Piston meters as described do have some drawbacks. For example, seals employed in such meters are affected by the various chemical additives in the fuels. Over time and because of new additives blended into gasoline, the seals may deteriorate. Piston meters also tend to be quite large and bulky. Thus, packaging of up to eight meters in a single dispenser creates a very large dispenser.

Further, as ambient conditions such as the air temperature of the temperature of the fuel change, the internal dimensions of the piston meter also changes due to thermal expansion of the materials used to manufacture the meter thereby resulting in errors in the delivered fuel quantities reported. There is no known method for correcting this dimensional problem with piston meters.

While the inherent accuracy of the piston meter has been satisfactory for decades due to the relatively low price of fuel, as the price of gasoline rises, the need for ever improved accuracy increases. The piston meter may not be able to meet this need.

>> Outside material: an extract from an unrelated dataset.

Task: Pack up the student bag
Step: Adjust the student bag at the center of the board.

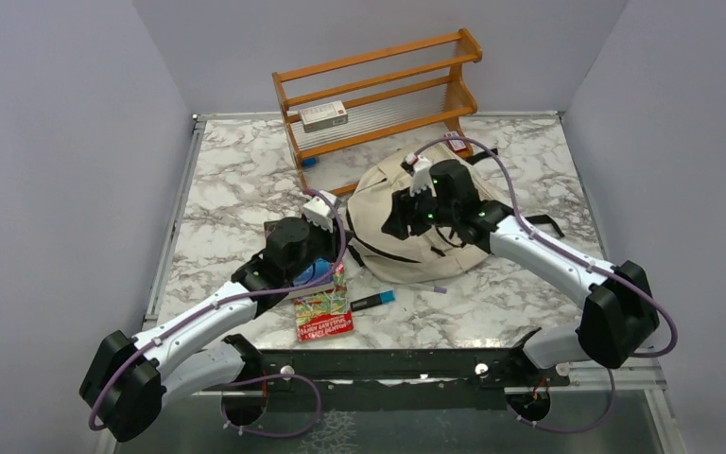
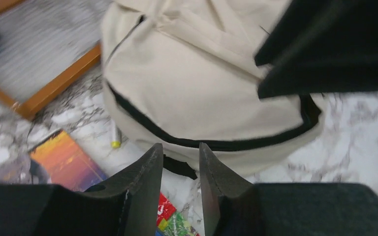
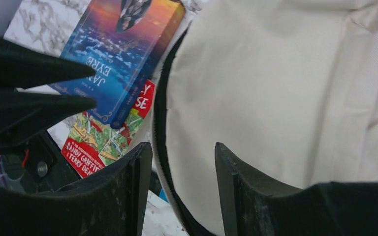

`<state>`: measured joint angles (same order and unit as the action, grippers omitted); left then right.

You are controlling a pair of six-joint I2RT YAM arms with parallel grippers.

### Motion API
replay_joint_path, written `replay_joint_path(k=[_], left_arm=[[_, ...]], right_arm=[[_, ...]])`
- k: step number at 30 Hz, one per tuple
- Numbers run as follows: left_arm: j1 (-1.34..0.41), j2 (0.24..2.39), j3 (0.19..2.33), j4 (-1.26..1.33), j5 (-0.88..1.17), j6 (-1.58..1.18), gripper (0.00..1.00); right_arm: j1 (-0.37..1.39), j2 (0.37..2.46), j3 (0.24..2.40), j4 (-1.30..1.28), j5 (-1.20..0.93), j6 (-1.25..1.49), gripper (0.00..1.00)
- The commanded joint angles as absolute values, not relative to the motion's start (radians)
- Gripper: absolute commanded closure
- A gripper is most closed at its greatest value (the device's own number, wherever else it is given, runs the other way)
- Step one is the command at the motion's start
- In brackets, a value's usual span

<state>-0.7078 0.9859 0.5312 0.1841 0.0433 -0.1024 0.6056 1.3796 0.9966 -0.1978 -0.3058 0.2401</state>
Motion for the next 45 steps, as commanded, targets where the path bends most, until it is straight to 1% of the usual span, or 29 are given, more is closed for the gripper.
replay_joint_path(k=[1,7,11,14,22,27,34,36,38,45], left_arm=[[-0.680,1.005,0.576,0.054,-0.316,-0.538,0.66],[-0.649,1.055,0.556,0.035,-0.302,-0.695,0.66],[-0.636,1.071,0.551,0.028,-0.309,-0.756,0.66],[-0.629,1.072,0.533,0.036,-0.315,-0.776,0.67],[-0.623,1.046,0.502,0.021,-0.291,-0.791,0.70],[-0.622,1.014,0.482,0.011,-0.292,-0.794,0.70],[-0.622,1.013,0.474,0.009,-0.279,-0.787,0.70],[-0.622,1.013,0.474,0.009,-0.272,-0.787,0.71],[-0.622,1.015,0.469,0.014,-0.269,-0.787,0.71],[-0.622,1.048,0.481,0.041,-0.251,-0.777,0.71]], right_arm=[[0.692,1.467,1.113,-0.335,-0.247,0.106,0.44],[0.810,1.565,1.193,-0.442,-0.065,0.053,0.40],[0.840,1.603,1.217,-0.429,-0.028,0.086,0.39],[0.848,1.633,1.247,-0.388,-0.004,0.145,0.39],[0.848,1.745,1.382,-0.344,0.153,0.344,0.36],[0.848,1.855,1.487,-0.386,0.188,0.382,0.36],[0.848,1.965,1.551,-0.414,0.198,0.402,0.36],[0.848,1.985,1.565,-0.429,0.205,0.408,0.39],[0.848,1.990,1.567,-0.432,0.215,0.413,0.44],[0.848,1.929,1.532,-0.391,0.230,0.412,0.71]])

Further, state of the art electronics now afford an opportunity to predict and alarm a central station when a failure of the metering system is impending. However, piston meters do not have this capability.

Thus, there is a need for the use of a fuel dispensing system employing a new type of meter meeting these requirements. The present invention meets these needs.

SUMMARY OF THE INVENTION

It is an object of this invention to provide an improved fuel dispensing system having a meter which provides improved accuracy over piston meters.

It is a farther object of this invention to provide an improved fuel dispensing system which is much smaller than a piston meter with commensurate decline in the volumes of liquid contained therein.

It is still another object of this invention to provide an improved fuel dispensing system which includes the ability to predict impending failures of the metering system.

It is another object of this invention to provide an improved fuel dispensing system which is less sensitive to ambient conditions and which employs no seals to degrade performance over time.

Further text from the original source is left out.